Lea Wait, here, feeling overwhelmed by the history of things.

Yes. Things.

I know people are more valuable than possessions. My heart aches for those who lose everything they own, in fires or floods or wars.

But I cherish many possessions, and cling to them as connections to family, love, and home.

You see, I live in a house built in 1774. My family has only lived here since the mid-1950s, but I’m a fourth generation antiques dealer, and those who came before me not only brought family furniture, china, toys, kitchen and workshop tools … in short, household furnishings … that they had bought or inherited but, in many cases, the things in the house came with stories.

I loved those stories, of the tea kettle my great-great grandmother had used in Edinburgh, and the trunks my great-grandparents took with them on their annual train trip to the Rose Bowl. Over a hundred years ago. The labels are still there.

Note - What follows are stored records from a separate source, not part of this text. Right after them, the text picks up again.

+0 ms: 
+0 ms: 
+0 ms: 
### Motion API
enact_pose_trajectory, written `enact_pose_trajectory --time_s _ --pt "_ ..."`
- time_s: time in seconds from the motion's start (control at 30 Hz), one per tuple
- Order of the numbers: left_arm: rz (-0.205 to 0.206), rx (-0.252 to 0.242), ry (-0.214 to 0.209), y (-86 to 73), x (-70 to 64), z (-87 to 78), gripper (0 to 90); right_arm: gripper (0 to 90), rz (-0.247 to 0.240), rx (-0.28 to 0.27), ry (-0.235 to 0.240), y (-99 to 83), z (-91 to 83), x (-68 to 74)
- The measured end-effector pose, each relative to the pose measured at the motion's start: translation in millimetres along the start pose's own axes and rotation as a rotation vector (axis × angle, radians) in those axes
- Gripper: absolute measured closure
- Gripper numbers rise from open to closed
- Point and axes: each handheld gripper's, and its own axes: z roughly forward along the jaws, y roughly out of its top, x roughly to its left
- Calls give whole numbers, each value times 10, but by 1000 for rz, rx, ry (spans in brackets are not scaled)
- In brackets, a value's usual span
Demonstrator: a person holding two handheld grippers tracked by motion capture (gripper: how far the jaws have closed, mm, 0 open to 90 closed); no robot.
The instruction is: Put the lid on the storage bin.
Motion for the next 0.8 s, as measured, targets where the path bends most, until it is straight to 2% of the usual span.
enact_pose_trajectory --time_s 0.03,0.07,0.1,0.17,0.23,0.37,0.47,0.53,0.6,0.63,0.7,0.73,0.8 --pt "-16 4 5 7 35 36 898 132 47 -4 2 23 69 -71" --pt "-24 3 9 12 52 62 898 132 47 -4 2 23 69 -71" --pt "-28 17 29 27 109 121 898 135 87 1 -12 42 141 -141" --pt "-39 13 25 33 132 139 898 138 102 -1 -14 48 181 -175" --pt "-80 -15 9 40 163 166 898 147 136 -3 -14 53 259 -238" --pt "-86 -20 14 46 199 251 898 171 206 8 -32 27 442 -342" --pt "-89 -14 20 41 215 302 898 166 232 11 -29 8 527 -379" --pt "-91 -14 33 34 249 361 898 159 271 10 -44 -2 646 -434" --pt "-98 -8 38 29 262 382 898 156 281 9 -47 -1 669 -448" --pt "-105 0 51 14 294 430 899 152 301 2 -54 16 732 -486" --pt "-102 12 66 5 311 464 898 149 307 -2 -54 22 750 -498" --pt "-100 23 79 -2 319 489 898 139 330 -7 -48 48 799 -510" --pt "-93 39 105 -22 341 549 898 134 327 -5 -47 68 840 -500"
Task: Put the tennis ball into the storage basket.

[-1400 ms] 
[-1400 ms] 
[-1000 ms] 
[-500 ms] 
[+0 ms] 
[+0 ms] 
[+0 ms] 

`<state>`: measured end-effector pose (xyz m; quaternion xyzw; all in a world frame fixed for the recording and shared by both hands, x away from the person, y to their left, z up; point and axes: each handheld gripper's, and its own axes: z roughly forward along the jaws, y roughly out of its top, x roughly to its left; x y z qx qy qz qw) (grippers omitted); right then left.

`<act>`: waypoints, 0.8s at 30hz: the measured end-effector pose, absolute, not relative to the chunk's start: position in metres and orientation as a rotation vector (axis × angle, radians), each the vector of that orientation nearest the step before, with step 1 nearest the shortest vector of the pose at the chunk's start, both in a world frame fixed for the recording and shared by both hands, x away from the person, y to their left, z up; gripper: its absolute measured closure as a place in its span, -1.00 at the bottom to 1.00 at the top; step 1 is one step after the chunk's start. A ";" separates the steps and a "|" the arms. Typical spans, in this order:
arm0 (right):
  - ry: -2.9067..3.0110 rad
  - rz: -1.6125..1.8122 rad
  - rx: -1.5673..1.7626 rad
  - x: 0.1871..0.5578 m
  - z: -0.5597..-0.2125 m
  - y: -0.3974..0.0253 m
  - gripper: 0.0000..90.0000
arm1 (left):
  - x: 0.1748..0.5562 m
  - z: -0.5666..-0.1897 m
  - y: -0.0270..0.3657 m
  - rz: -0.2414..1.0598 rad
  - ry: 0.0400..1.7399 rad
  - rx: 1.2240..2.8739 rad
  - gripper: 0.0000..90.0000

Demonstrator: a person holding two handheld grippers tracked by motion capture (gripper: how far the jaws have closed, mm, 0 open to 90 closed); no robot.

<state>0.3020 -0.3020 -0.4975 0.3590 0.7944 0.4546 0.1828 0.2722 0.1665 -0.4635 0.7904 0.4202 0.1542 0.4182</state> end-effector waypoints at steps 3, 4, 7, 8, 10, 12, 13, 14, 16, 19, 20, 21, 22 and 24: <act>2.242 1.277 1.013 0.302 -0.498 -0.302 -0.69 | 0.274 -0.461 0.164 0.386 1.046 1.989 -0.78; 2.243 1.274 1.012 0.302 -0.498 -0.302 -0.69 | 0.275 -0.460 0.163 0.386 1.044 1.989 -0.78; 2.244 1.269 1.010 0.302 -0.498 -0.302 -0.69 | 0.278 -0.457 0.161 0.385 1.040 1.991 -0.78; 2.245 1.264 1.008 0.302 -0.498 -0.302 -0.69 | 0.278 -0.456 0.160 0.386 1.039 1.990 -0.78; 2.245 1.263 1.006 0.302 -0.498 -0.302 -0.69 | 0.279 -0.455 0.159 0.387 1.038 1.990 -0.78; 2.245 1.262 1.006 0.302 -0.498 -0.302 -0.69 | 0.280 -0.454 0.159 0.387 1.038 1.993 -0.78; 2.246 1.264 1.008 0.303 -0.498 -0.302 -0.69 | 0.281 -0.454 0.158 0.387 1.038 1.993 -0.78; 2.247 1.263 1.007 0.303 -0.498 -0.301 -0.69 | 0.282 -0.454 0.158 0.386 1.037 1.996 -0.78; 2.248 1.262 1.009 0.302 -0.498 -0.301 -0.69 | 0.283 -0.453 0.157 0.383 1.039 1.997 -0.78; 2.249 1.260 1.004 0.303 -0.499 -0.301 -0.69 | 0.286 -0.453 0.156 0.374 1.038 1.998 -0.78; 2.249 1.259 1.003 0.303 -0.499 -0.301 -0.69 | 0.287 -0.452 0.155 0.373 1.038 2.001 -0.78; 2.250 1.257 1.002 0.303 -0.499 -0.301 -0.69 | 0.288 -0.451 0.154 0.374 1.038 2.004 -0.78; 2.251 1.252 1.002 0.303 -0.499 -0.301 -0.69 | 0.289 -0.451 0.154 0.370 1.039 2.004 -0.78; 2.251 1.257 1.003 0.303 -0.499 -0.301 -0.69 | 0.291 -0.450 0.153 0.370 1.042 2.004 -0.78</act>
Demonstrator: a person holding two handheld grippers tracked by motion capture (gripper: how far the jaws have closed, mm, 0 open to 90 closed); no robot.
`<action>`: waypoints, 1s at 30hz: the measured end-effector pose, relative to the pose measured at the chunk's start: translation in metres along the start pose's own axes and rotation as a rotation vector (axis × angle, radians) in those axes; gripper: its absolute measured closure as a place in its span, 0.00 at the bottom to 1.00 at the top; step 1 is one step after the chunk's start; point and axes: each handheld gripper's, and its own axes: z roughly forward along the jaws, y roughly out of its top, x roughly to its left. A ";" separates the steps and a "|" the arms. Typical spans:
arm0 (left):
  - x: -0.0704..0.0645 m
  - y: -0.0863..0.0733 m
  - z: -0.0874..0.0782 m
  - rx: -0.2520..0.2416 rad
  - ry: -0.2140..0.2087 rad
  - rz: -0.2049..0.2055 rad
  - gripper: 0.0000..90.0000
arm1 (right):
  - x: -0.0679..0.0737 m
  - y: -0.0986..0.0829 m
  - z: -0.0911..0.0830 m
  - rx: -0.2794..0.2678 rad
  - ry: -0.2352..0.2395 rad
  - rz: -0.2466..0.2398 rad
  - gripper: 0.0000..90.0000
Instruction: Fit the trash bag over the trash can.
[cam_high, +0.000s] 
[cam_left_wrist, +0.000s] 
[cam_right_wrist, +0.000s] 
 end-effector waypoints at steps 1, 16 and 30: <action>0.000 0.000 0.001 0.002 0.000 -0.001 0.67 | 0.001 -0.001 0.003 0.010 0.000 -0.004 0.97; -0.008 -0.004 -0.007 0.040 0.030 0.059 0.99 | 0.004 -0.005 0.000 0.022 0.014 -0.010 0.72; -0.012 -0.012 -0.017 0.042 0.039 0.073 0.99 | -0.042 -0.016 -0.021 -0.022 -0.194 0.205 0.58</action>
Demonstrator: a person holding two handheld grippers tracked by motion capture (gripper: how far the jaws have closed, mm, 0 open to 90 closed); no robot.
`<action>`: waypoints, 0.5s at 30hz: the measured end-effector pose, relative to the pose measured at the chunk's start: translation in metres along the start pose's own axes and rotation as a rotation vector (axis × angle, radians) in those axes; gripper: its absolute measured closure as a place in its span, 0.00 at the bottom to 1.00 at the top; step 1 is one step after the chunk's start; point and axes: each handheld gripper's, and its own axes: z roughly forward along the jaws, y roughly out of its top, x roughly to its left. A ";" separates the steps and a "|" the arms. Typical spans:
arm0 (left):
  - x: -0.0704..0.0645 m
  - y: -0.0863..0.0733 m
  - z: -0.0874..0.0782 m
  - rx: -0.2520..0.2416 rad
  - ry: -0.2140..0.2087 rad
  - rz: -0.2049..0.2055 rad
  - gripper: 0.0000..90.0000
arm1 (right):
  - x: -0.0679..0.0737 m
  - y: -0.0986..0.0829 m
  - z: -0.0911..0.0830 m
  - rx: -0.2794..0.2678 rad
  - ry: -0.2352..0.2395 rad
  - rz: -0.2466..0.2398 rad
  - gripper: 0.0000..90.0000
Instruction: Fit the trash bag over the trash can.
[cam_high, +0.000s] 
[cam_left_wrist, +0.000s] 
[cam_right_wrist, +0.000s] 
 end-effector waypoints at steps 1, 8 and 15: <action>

But I know in my head, if not in my heart, what so many men and women in my generation know: that my children don’t value these things in the same way. Antiques mean little to them. Silver? It has to be cleaned. Mahogany? It’s heavy. And who uses real linen and lace tablecloths anymore (even I don’t), or values a set of their grandmother’s wedding china that can’t be put in the dishwasher or …

The story goes on. So my house is full of things I love, and that were loved before me. At auctions I see the treasures of other families sold for a tiny percentage of their value as those older than I am “deaccession.” I see stories and heritage and a sense of where families came from being lost.

But I foresee the same happening to those things I treasure, not for their monetary value (although some have that, too,) but for what they meant in good and bad times to those who came before me.

I’ve done some downsizing already; sold some things; given things to children I was certain would value them. Some day I may even have to sell this house that I love, and that my family has loved for four generations.

And all that hurts. Better for me to find new homes for these things than to leave them all to my children, who won’t value them, I think.

But still I hold on. Hold on to the memories. The stories. The feeling that when these things go, as they will someday, somehow, they will take with them history and heritage and stories that can never be replaced.

And that makes me very sad.


3 Responses

  1. Letting do is hard. My father will likely sell the farm that’s been in our family for 8 generations once he is ready to retire. My siblings and I aren’t in a position to take it over. It’s hard to let go of so much history, but you are right the memories and stories last as long as someone is willing to share them.

  2. Just went through my parent’s house and got rid of so much my sisters and I couldn’t keep. As we told each other, everything has a memory, but you don’t have to keep it all to remember. Sad to see things go, but hoping another family starts memories with them. I have downsized from a 5-bedroom house to a guest room and office in my sister’s house for now (plus storage unit). It is freeing to not have so much stuff. Good luck!

  3. Thank you for your comments, Michelle and Jo! Not sure I’m ready to be as “free” as that, Jo — I use so many things every day! But I know I have to be prepared. Baby steps for now.